La musica di Hooker è qualcosa per così dire, di mesmerico, accentuato da una compenetrazione tra voce e chitarra del tutto a sé stante. Hooker poi ha sempre avuto la capacità di personalizzare brani di altri, pensiamo a Sailing Blues che riscrive Driftin’ Blues di Charles Brown o Key To The Highway. Eddie Burns, che qualche volta accompagnava all’armonica Hooker, come su Burnin’ Hell, ricorda il suo modo di suonare e l’espediente per amplificare il battito del piede, “John Lee faceva così, era la sua specialità e Bernie lo sapeva. E prendeva quelle sedie pieghevoli di legno, ne metteva due sul pavimento e ci metteva sopra Hooker. Così quando John Lee suonava…bam, bam, bam, di questo effetto era contento.” (Il Blues n. 132 nell’intervista di Jas Obrecht). Besman come ha notato Ted Gioia nel suo Delta Blues, aveva compreso la singolarità di Hooker, sapeva di doverne catturare l’estro del momento, un procedere poco strutturato o comunque irregolare, in cui la ripetizione di un brano sovente divergeva in modo sostanziale dalla versione che aveva finito di suonare magari solo pochi minuti prima. Lo si vede dalle quattro versioni di Build Myself A Cave e delle cinque (!) di Boogie Chillen#2. In altri casi, come le quattro varianti di I’m In The Mood, con o senza armonica, ci permettono di comprendere la lavorazione del brano, con il raddoppio e leggero ritardo della voce di Hooker, per una bella intuizione di Besman.

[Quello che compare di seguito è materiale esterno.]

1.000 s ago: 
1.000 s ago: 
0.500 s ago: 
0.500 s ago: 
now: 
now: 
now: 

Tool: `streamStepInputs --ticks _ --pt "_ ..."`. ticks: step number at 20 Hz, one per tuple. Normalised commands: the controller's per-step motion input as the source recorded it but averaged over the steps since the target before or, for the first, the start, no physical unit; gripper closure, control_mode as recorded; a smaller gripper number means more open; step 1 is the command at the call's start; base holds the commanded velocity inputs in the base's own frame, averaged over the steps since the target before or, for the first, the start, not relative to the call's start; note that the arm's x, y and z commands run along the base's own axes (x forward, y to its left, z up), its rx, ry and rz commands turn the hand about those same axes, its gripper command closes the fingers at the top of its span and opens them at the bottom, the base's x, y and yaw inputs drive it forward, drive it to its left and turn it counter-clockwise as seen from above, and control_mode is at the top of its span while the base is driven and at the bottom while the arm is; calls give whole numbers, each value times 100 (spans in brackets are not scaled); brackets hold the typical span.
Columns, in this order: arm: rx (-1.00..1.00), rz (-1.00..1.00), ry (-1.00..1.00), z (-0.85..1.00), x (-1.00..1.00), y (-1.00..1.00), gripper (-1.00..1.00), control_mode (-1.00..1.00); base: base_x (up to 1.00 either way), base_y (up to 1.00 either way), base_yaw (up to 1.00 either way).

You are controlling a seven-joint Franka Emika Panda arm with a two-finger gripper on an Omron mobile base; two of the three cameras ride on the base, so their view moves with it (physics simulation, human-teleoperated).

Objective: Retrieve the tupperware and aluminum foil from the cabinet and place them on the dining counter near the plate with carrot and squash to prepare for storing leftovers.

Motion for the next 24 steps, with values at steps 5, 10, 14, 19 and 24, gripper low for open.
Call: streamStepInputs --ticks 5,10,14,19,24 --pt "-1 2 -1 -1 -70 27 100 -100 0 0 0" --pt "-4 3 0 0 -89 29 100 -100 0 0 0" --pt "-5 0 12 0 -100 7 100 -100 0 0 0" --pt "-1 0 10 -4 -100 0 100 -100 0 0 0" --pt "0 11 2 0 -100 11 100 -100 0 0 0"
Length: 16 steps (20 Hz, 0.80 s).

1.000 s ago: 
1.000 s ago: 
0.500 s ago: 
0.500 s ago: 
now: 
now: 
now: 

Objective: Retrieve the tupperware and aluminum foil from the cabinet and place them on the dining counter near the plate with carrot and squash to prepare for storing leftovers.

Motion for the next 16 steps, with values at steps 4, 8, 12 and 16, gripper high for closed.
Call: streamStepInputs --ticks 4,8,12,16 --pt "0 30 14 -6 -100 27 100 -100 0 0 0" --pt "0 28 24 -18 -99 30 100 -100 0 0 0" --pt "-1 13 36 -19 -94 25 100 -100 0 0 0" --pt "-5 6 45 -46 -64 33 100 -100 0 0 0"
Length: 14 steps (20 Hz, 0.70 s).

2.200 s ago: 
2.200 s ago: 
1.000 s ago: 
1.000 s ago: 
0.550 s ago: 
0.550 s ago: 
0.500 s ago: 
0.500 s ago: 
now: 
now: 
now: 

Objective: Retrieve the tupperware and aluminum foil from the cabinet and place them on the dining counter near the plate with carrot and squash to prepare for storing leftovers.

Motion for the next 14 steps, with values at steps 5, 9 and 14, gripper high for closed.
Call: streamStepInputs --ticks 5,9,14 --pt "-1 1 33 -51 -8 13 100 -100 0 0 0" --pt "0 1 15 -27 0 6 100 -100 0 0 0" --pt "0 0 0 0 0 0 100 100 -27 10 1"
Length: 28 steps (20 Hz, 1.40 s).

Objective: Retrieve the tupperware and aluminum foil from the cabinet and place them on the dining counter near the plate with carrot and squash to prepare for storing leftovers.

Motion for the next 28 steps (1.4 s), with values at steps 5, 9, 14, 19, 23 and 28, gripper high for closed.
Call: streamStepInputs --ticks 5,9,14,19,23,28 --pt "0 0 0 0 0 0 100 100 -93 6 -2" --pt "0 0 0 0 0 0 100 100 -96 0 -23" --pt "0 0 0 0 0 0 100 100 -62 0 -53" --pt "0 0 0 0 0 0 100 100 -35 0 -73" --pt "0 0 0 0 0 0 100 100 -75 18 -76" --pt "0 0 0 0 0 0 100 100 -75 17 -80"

Ma potremmo citare altri brani caratterizzati di quel periodo fecondo, esempi altrettanto fulgidi della sua arte, pensiamo in particolare a Moon Is Rising o ancora ad un raro strumentale come Hoogie Boogie. Chiude la raccolta, che beneficia di un suono più accurato delle versioni precedenti, un 78 giri di Eddie Kirkland uscito per RPM, frequente partner di Hooker, in cui una volta tanto, i ruoli si invertono It’s Time For Lovin’ To Be Done / That’s All Right. Besman nel 1952 si trasferì in California, terra che anche Hooker avrebbe eletto a residenza dalla fine dei Sessanta. Malgrado i rapporti tra discografici e artisti specie se afroamericani, sia stato da sempre sbilanciato a favore dei primi, senza parlare poi del capitolo relativo ai diritti d’autore, a quanto pare i rapporti lui e Hooker rimasero buoni. Si ritrovarono persino nel 1961 quando Besman produsse una session di Hooker edita dalla Galaxy e avvenuta a Culver City, California. Nell’intervista concessa ad Antonio Lodetti e apparsa nel n. 50 de Il Blues Hooker disse di lui, “è una persona a posto, lo ricordo con piacere, ci siamo incontrati al momento giusto ed è stata una fortuna per entrambi”.